En séjour à Libreville, le président de la Chambre africaine de l’énergie, NJ AYUK s’est entretenu avec notre rédaction sur les atouts, ainsi que les perceptives du secteur des hydrocarbures gabonais. Lecture …
Conjonctures Economiques : La Chambre africaine de l’énergie séjournait à Libreville cette semaine. Pouvez-vous nous décliner les raisons de cette présence en terre gabonaise ?
NJ AYUK : Le Gabon se positionne comme nouveau centre de l’énergie en Afrique centrale, et en Afrique sub-saharienne en général. Après plusieurs années pendant lesquelles la production a stagné et l’industrie a dû faire face au déclin des cours du baril, le Gabon revient en force.
Le nouveau Code des Hydrocarbures par exemple s’inscrit dans un mouvement de réformes africain et vient redynamiser l’environnement des affaires gabonais avec un régime fiscal plus attractif pour les investisseurs.
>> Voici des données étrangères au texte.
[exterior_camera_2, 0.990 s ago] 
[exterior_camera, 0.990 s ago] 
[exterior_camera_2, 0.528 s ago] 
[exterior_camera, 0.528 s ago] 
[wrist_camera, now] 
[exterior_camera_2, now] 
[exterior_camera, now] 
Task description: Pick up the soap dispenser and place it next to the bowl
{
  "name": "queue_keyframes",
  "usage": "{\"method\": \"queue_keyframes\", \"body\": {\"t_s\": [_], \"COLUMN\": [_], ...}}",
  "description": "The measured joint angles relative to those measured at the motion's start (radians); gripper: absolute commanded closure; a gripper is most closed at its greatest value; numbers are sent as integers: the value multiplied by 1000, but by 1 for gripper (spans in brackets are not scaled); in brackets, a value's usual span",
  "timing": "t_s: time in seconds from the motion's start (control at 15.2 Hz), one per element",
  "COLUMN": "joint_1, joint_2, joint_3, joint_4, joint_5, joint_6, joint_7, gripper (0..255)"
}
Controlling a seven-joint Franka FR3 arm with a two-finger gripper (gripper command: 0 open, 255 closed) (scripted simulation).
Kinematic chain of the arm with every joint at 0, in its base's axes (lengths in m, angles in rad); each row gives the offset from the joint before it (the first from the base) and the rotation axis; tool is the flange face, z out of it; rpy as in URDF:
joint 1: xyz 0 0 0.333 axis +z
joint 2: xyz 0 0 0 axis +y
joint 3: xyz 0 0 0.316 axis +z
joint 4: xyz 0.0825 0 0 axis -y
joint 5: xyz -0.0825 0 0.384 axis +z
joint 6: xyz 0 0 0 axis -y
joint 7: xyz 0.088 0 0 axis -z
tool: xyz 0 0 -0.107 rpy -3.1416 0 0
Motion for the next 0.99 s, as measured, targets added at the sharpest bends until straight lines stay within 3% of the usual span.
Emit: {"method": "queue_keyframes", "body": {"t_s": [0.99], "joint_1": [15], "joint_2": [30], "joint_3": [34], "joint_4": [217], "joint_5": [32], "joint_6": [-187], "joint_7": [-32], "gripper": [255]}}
Alors que de nombreux pays africains peinent à attirer de nouveaux investissements dans leurs bassins sédimentaires, le Gabon a signé depuis l’an dernier plus d’une dizaine de nouveaux contrats d’exploration.
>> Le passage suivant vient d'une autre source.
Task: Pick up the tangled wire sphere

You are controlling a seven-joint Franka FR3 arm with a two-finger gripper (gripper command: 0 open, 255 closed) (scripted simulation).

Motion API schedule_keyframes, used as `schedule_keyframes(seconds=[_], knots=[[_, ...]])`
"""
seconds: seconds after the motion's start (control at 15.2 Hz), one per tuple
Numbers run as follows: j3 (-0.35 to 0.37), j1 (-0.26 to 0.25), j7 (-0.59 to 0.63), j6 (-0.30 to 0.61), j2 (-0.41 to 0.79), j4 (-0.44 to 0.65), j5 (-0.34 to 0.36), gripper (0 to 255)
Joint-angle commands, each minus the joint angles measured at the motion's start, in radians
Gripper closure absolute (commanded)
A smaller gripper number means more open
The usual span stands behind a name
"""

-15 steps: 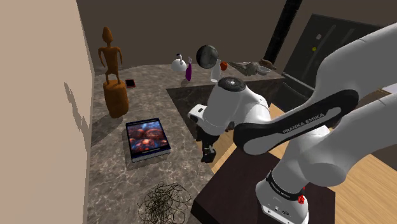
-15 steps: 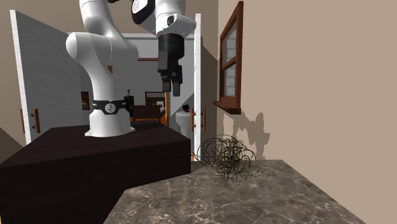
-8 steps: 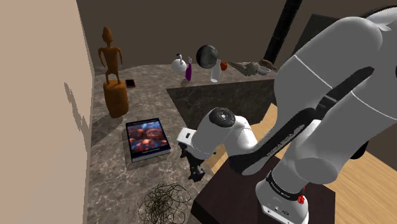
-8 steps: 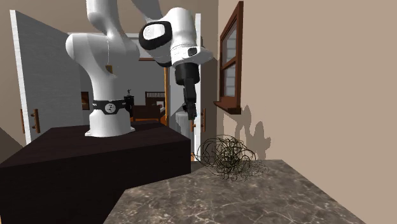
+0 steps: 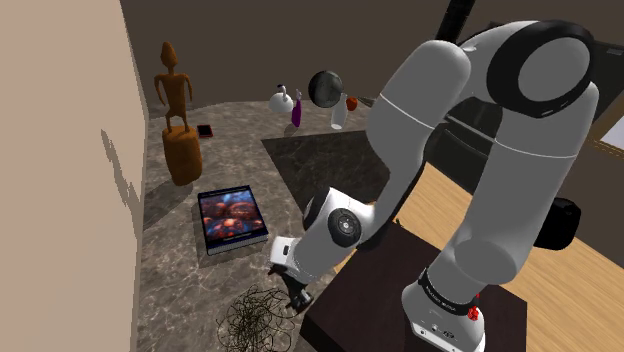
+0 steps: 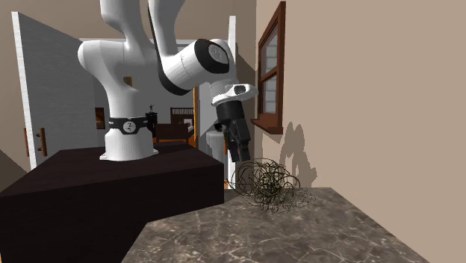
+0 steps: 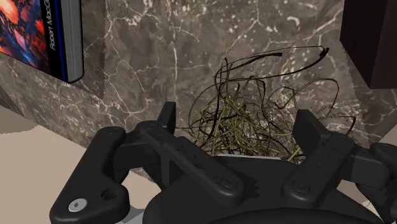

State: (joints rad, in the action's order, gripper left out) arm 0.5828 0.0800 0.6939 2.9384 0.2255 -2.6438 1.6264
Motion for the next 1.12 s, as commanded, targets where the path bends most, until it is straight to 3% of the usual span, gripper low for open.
schedule_keyframes(seconds=[0.0, 0.2, 0.33, 0.4, 0.99, 1.06], knots=[[-0.01, -0.01, 0.089, -0.024, 0.052, 0.027, 0.105, 0], [-0.017, -0.017, 0.183, -0.063, 0.128, 0.062, 0.218, 0], [-0.016, -0.016, 0.183, -0.064, 0.129, 0.062, 0.218, 0], [-0.015, -0.016, 0.186, -0.064, 0.128, 0.061, 0.22, 255], [-0.016, -0.016, 0.183, -0.064, 0.129, 0.062, 0.218, 255], [-0.015, -0.015, 0.159, -0.052, 0.107, 0.053, 0.189, 255]])
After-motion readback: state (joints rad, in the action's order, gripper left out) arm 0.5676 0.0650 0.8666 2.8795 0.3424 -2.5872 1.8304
Etant donné l’environnement actuel, c’est un exploit ! De même, le Gabon a maintenu un nombre très important de puits de forage sur son territoire ces douze derniers mois, attestant d’une réelle dynamique sur le marché. Le dernier compte de Baker Hughes GE de janvier 2020 en fait état de 9. C’est plus que l’Angola, qui produit pourtant six fois plus de pétrole que le Gabon.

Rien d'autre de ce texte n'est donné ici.